BigQuery slots enable you to process data faster and with more reliable performance. For the most part, they also wouldn't help prevent resourcesExceeded errors.
There is currently (as of Nov 5) a bug where you may need to provide an EACH keyword with a GROUP BY. Recent changes should enable BigQuery to automatically select the execution strategy, so EACH shouldn't be needed, but there are a couple of cases where it doesn't pick the right one. When in doubt, add an EACH to your JOIN and GROUP BY operations.
To get your project eligible for using slots you need to contact support.

Changes in query behaviour

I have some queries that run every day for several month with no problem. I didn't change anything in the queries for a long while.
In the past few days some of them fail. Error message says something regarding some fields: "Field 'myfield' not found.". these queries usually involve some sub-queries and window functions.
Example for the BQ guys:
On 2015-08-03 Job ID: job_EUWyK5DIFSxJxGAEC4En2Q_hNO8 run successfully
on the following days, same query, failed. Job IDs: (job_A9KYJLbQJQvHjh1g7Fc0Abd2qsc , job__15ff66aYseR-YjYnPqWmSJ30N8)
In addition, for some other queries running times extended from minutes to hours and sometime return "timeout".
My questions:
Was something changed in the BQ engine?
What should I do to make my queries run again?
Thanks
So the problem could be two folded:
An update to query execution engine was rolled out during the week of August 3, 2015 as documented in the announcement
If this is the case, you need to update your queries.
Some performance issues were detected lately, but in order to actually identify if there is something wrong with your project or not, you need to create a issue request I did the same in past and it was fixed.
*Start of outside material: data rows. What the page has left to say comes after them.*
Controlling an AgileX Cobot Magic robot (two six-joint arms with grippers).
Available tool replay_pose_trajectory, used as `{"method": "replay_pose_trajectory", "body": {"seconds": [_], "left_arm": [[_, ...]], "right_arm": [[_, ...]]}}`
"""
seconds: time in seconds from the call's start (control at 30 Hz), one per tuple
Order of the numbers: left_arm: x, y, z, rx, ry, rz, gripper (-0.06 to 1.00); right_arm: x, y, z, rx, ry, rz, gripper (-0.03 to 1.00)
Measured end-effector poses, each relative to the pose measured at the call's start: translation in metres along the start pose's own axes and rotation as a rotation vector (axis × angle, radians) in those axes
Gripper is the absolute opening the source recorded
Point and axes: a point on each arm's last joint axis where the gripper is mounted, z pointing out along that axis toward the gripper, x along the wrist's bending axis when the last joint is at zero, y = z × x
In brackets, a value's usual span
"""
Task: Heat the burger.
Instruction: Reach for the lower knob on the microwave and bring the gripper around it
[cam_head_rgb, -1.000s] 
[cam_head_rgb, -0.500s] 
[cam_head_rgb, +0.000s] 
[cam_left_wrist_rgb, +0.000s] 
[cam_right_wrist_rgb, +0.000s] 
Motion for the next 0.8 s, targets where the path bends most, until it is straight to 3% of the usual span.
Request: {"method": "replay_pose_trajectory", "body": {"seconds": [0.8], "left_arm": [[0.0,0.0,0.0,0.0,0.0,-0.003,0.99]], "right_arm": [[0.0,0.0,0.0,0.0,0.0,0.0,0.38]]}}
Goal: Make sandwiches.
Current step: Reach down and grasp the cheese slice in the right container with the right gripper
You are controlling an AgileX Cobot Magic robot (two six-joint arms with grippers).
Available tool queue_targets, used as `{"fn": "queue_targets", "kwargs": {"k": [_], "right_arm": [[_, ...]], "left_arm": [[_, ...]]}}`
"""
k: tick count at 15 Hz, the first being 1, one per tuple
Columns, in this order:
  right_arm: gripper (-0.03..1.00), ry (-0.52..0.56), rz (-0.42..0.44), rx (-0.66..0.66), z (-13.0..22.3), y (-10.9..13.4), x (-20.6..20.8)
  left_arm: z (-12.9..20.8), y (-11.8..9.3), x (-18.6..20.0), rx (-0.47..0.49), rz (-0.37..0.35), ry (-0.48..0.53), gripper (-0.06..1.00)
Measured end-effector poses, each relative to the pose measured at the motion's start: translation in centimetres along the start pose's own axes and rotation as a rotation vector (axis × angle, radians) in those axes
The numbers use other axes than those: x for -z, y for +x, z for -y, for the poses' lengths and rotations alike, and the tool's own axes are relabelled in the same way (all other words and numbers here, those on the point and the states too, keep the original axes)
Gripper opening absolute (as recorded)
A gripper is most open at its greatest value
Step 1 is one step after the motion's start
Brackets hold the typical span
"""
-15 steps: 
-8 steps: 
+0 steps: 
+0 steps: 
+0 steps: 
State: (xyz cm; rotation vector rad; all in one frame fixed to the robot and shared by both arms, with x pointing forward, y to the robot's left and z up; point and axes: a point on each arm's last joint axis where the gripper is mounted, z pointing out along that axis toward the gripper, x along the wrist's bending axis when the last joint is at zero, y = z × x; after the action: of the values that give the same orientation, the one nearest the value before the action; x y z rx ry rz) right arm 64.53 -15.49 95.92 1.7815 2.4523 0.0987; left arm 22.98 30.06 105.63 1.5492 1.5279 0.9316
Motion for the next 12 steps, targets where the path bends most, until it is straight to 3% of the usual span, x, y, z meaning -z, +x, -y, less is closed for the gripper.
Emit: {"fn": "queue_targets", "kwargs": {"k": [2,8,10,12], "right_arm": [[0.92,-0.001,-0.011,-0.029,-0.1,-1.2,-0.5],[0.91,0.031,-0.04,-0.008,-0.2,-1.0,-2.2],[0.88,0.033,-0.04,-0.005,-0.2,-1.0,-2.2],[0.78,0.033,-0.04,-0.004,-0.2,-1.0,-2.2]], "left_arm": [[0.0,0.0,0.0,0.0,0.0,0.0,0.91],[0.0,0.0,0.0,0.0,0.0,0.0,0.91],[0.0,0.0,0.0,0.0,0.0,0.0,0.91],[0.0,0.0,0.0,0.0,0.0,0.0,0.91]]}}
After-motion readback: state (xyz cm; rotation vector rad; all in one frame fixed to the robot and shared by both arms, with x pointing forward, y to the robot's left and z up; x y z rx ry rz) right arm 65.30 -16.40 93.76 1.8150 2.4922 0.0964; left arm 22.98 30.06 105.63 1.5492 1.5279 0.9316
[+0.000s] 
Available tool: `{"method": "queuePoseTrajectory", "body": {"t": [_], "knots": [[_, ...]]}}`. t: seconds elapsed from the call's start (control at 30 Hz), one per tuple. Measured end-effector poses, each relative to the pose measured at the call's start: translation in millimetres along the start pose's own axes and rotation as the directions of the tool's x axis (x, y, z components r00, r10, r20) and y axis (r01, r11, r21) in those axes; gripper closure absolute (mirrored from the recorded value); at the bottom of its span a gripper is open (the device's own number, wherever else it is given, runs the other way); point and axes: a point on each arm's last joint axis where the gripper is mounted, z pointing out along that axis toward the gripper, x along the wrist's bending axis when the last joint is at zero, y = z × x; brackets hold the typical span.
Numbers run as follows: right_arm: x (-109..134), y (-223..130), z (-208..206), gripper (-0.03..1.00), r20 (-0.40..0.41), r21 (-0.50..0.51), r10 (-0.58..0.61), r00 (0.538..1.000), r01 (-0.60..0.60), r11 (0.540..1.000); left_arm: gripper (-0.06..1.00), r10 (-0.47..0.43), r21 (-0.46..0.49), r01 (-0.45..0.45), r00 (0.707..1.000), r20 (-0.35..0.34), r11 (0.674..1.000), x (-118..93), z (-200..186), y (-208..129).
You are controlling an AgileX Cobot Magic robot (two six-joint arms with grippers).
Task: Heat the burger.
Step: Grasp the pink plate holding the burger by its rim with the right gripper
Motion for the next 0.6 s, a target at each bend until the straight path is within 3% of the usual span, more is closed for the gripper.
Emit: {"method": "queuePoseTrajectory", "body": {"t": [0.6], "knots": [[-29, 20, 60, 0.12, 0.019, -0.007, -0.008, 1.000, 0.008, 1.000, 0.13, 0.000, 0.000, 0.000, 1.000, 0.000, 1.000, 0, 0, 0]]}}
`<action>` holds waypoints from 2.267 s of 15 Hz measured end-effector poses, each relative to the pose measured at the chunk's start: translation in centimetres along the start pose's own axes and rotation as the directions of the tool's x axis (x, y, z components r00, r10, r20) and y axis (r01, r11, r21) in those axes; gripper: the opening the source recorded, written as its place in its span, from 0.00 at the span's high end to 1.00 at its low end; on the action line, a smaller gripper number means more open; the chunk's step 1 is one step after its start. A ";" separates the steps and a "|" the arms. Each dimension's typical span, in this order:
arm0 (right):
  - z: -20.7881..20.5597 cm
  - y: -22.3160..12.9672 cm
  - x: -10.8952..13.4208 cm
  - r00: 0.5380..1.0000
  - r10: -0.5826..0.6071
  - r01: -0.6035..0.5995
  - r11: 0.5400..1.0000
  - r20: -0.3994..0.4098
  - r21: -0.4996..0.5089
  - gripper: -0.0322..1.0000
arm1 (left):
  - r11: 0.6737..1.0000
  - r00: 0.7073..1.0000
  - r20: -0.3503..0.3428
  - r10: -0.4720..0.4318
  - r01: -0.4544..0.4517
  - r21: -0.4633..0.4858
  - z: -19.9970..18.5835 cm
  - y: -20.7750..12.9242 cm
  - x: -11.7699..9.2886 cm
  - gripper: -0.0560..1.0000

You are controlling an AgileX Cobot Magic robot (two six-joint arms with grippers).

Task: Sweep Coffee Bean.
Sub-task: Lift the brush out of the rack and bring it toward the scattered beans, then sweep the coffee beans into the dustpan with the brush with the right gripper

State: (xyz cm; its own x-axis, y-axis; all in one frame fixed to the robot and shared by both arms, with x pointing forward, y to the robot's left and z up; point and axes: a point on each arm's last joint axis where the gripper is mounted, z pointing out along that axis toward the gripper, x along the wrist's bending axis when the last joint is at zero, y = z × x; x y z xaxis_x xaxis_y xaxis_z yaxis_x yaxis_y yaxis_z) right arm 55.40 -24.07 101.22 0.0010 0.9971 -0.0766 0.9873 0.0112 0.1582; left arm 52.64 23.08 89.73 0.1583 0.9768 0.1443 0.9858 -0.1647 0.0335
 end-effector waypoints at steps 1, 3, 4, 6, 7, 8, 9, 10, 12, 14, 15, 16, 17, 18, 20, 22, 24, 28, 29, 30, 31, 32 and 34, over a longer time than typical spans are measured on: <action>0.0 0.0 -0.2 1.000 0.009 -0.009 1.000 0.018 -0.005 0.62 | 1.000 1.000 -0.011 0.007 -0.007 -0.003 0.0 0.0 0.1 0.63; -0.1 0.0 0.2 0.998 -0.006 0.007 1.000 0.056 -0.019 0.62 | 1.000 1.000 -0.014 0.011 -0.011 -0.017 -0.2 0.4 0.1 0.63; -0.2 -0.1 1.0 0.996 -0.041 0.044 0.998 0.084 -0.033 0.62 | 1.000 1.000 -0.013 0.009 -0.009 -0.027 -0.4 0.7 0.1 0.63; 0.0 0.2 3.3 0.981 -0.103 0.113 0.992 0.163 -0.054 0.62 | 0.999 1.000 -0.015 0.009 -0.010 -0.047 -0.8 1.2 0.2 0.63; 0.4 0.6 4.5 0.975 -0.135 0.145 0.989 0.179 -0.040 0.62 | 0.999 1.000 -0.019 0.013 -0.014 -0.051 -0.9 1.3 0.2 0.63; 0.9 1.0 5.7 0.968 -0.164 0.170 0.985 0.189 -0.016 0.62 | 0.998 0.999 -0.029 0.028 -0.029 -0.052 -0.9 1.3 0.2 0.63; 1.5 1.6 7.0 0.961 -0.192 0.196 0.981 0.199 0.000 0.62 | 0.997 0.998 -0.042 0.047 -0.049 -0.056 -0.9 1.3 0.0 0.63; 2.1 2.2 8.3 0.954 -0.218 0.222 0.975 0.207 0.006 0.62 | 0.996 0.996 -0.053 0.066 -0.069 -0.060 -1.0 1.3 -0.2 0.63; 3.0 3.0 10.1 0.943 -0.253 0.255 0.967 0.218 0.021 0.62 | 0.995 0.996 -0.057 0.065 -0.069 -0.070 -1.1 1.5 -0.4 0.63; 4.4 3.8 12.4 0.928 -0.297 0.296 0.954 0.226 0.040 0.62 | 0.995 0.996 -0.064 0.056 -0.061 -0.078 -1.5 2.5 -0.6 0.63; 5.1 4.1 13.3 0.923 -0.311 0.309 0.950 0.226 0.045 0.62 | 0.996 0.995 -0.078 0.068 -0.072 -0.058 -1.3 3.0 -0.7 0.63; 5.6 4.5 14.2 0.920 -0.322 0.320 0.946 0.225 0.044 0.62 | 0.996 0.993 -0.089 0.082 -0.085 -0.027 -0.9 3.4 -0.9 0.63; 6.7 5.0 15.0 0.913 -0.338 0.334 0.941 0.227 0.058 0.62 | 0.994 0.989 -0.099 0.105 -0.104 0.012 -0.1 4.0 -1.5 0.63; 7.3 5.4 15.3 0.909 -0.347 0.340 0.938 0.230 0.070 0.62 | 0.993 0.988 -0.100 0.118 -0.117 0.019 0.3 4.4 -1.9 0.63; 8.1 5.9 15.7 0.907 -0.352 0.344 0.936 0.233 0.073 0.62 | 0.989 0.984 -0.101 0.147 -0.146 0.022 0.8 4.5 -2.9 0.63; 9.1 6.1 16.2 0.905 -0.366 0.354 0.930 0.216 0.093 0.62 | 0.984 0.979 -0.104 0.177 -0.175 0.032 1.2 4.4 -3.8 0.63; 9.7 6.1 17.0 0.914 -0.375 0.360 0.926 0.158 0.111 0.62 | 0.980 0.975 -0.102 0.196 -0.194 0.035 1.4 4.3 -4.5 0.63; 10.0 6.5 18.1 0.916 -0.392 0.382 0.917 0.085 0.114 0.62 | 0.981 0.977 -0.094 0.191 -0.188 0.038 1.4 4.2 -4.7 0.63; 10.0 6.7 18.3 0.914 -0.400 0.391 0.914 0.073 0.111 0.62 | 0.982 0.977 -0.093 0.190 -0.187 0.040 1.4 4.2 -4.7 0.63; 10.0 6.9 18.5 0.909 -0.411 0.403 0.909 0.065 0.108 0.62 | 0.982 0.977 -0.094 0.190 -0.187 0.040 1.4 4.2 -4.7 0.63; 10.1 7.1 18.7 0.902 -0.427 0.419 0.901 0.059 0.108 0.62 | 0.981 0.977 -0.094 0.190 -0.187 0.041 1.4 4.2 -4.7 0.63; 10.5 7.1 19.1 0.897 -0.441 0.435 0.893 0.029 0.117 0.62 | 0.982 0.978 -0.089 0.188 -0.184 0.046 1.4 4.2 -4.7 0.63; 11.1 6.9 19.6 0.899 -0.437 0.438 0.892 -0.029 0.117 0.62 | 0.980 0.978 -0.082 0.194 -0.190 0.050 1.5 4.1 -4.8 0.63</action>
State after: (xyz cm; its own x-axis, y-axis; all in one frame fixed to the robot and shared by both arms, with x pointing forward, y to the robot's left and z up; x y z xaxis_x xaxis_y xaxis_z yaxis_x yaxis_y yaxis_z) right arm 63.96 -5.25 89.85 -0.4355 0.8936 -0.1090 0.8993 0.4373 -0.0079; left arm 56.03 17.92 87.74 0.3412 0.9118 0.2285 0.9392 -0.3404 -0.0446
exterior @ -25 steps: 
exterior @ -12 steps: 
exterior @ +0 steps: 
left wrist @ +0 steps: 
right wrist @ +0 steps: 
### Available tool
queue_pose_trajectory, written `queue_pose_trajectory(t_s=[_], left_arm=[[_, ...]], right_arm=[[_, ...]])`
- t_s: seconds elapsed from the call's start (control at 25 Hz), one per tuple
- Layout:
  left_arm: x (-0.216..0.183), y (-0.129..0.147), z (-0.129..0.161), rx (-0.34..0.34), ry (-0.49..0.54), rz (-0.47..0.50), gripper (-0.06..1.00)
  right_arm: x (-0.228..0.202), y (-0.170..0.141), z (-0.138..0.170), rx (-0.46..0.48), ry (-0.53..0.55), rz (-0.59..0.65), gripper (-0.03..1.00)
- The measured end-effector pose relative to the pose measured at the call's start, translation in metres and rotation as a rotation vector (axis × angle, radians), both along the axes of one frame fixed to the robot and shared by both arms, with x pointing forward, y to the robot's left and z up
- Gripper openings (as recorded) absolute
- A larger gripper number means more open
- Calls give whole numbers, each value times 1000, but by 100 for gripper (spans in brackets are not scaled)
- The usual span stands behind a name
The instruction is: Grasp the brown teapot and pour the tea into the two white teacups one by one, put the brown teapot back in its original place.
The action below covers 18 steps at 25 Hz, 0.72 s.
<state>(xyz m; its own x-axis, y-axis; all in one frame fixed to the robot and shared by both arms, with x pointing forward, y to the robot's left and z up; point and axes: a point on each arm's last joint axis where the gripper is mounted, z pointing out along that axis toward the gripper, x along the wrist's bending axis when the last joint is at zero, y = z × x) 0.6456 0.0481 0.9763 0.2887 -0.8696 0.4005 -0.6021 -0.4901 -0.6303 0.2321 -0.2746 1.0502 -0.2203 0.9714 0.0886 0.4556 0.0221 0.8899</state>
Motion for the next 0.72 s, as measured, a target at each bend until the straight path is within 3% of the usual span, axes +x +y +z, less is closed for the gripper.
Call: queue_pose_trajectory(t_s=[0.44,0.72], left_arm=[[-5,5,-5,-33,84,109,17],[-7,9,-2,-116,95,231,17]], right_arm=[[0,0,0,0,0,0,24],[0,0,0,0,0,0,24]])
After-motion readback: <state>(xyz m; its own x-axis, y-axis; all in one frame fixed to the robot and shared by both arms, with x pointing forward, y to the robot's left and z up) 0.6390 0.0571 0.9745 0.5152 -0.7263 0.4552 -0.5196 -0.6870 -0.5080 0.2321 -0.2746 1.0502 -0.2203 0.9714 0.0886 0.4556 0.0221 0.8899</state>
BigQuery resources exceeded

I'm trying to transform table with 500M rows, about 30GB. It is simple grouping, the result should be another big table. I'm writing the result into new table with Allow Large Result option enabled - this should allow arbitrary large results but I'm getting Error: Resources exceeded during query execution. Job ID: job_6CHEAHSHETUOGK7QAGSTIX5A4QVV4ZKZ
Could you please check which resources exceeded?
Thanks,
Radek
It looks like your query is hitting a corner case in our configuration -- if it was a little bit larger, it would be fine, and if it was a little bit smaller, it would also be fine.
We've got a fix -- hopefully we can get it out today, but it might have to wait until Monday because of the Thanksgiving holiday this week.